In how many lines of the data below does the word "text" appear? Reply with the number and nothing more.

━━━━━━━━━━━━━━━━

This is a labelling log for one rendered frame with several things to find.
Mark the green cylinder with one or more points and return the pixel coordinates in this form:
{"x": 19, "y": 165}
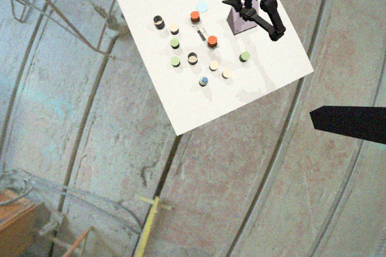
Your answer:
{"x": 174, "y": 43}
{"x": 244, "y": 56}
{"x": 175, "y": 62}

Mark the brown cylinder with orange top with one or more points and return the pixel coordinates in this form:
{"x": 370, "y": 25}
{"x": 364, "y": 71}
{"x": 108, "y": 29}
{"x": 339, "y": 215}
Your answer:
{"x": 212, "y": 41}

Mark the pale green bottle with blue cap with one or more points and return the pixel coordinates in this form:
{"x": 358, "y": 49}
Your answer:
{"x": 203, "y": 81}

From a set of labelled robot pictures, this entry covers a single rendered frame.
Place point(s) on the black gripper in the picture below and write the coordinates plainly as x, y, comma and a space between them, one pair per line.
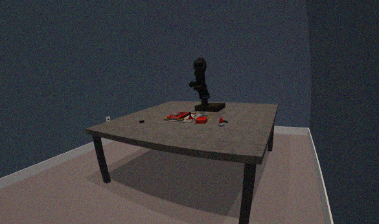
200, 86

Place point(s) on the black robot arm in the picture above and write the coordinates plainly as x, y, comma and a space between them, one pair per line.
200, 67

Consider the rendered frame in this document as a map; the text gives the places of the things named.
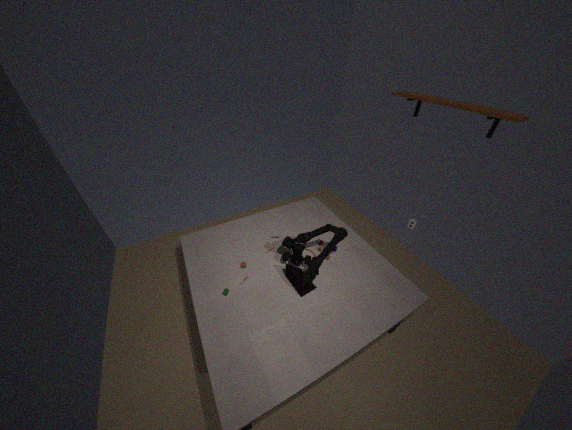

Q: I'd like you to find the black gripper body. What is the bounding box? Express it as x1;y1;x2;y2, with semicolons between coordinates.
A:
282;252;311;265

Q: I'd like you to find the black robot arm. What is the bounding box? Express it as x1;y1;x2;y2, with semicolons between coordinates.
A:
282;224;348;284

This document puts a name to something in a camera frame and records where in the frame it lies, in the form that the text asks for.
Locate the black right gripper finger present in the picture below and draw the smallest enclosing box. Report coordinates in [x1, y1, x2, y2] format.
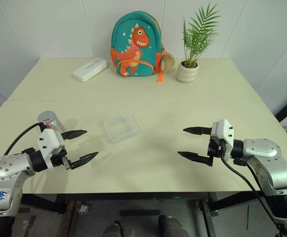
[177, 151, 213, 167]
[182, 126, 213, 137]

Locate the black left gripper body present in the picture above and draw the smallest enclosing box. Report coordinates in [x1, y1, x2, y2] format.
[50, 132, 72, 171]

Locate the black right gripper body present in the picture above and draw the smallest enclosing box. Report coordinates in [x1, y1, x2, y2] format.
[207, 135, 227, 167]

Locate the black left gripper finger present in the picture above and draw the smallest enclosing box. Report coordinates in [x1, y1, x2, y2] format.
[61, 129, 88, 141]
[68, 151, 99, 171]

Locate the clear square plastic container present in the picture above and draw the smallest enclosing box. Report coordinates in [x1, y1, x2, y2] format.
[103, 114, 142, 144]

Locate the clear cup red lid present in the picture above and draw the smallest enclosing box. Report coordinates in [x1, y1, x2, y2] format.
[40, 118, 67, 136]

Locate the white ribbed plant pot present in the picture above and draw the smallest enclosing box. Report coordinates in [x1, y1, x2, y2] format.
[176, 60, 199, 83]

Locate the white rectangular case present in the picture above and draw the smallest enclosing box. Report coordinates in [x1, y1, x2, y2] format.
[72, 57, 109, 82]

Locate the dark rounded shape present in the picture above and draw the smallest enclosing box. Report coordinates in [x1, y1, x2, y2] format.
[158, 214, 183, 237]
[103, 222, 124, 237]

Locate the beige plush pendant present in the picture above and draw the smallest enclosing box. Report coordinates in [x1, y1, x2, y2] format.
[160, 50, 176, 72]

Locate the black flat bar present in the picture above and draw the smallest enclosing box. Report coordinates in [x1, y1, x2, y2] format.
[118, 209, 161, 218]

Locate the green palm plant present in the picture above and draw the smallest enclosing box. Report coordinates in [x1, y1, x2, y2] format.
[182, 1, 222, 69]

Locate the teal dinosaur backpack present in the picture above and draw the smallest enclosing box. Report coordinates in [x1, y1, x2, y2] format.
[110, 10, 166, 84]

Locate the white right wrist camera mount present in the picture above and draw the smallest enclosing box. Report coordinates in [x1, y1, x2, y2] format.
[211, 118, 235, 158]

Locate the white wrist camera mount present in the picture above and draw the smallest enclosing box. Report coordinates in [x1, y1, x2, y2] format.
[36, 128, 68, 171]
[211, 118, 235, 158]

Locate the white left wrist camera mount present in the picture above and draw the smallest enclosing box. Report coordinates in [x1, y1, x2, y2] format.
[36, 128, 68, 171]

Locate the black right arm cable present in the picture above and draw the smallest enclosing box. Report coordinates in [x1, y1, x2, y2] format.
[219, 154, 286, 237]

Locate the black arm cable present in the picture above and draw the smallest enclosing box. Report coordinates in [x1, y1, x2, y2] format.
[3, 122, 51, 157]
[219, 154, 286, 237]

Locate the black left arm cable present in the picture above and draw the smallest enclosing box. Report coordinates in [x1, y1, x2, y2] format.
[3, 122, 51, 157]

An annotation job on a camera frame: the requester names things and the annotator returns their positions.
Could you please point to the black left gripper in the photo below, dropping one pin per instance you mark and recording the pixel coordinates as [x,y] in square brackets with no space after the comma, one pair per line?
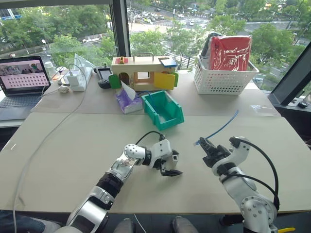
[175,157]

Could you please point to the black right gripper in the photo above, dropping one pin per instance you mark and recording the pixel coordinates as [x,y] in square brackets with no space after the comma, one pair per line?
[217,155]

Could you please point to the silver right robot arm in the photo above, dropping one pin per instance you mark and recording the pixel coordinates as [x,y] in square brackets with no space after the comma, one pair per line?
[238,187]

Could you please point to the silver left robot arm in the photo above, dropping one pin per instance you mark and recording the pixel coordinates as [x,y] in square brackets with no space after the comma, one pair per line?
[121,168]

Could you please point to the green plastic bin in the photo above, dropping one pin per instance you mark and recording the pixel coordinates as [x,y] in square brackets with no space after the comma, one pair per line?
[170,106]

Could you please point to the white perforated plastic basket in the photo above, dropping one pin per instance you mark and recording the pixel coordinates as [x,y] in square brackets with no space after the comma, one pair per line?
[218,81]

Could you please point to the clear plastic bag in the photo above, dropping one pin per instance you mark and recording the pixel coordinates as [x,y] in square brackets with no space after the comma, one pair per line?
[262,109]

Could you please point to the purple tissue pack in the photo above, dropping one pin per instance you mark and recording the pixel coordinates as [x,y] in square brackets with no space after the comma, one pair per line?
[130,103]

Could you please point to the red plastic bag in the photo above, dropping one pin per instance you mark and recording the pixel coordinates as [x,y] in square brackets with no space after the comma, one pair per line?
[229,53]

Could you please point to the dark bag behind red bag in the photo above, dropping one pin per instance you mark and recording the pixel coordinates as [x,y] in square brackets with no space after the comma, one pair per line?
[206,47]

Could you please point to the wooden toy lock house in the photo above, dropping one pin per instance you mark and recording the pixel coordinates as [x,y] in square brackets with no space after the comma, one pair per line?
[143,65]

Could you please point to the small black device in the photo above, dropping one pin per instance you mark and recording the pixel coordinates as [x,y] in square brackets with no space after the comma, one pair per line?
[303,104]

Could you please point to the black handheld remote controller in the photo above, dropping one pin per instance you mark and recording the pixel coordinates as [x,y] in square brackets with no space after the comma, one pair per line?
[104,72]

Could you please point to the white power strip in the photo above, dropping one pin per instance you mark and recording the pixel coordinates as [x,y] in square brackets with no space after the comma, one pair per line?
[85,76]

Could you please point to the white charger adapter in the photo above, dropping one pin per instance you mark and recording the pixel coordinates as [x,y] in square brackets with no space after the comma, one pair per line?
[74,81]

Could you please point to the crumpled paper ball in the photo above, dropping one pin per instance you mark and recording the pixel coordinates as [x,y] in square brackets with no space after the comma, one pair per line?
[63,89]

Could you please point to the clear plastic sheet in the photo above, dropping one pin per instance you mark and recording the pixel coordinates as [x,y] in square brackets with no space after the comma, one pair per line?
[82,61]

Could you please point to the dark blue fabric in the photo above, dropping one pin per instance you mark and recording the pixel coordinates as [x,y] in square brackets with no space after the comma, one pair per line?
[22,222]

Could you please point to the white paper cup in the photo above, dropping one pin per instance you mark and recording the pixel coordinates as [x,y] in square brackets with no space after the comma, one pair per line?
[50,68]

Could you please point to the open laptop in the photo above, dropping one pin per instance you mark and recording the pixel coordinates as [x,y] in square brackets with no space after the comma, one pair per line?
[23,77]

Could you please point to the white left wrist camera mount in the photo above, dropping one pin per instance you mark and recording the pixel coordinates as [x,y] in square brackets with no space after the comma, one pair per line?
[162,148]

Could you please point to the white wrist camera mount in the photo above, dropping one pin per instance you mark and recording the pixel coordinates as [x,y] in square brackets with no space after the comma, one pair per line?
[240,151]
[162,148]

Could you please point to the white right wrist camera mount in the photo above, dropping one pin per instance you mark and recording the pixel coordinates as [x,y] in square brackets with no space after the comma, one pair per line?
[240,151]

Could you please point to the black slanted window frame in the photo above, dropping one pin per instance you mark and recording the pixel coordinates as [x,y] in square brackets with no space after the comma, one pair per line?
[291,80]

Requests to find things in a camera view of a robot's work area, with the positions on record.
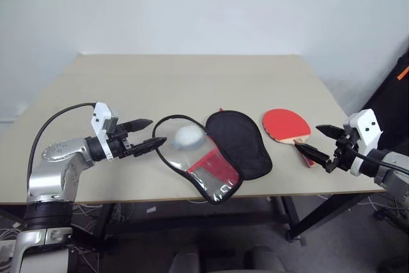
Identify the black red paddle case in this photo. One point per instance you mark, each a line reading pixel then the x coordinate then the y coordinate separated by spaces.
pixel 243 145

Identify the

━━━━━━━━━━━━━━━━

• _RESPONSE FOR THIS EXERCISE_:
2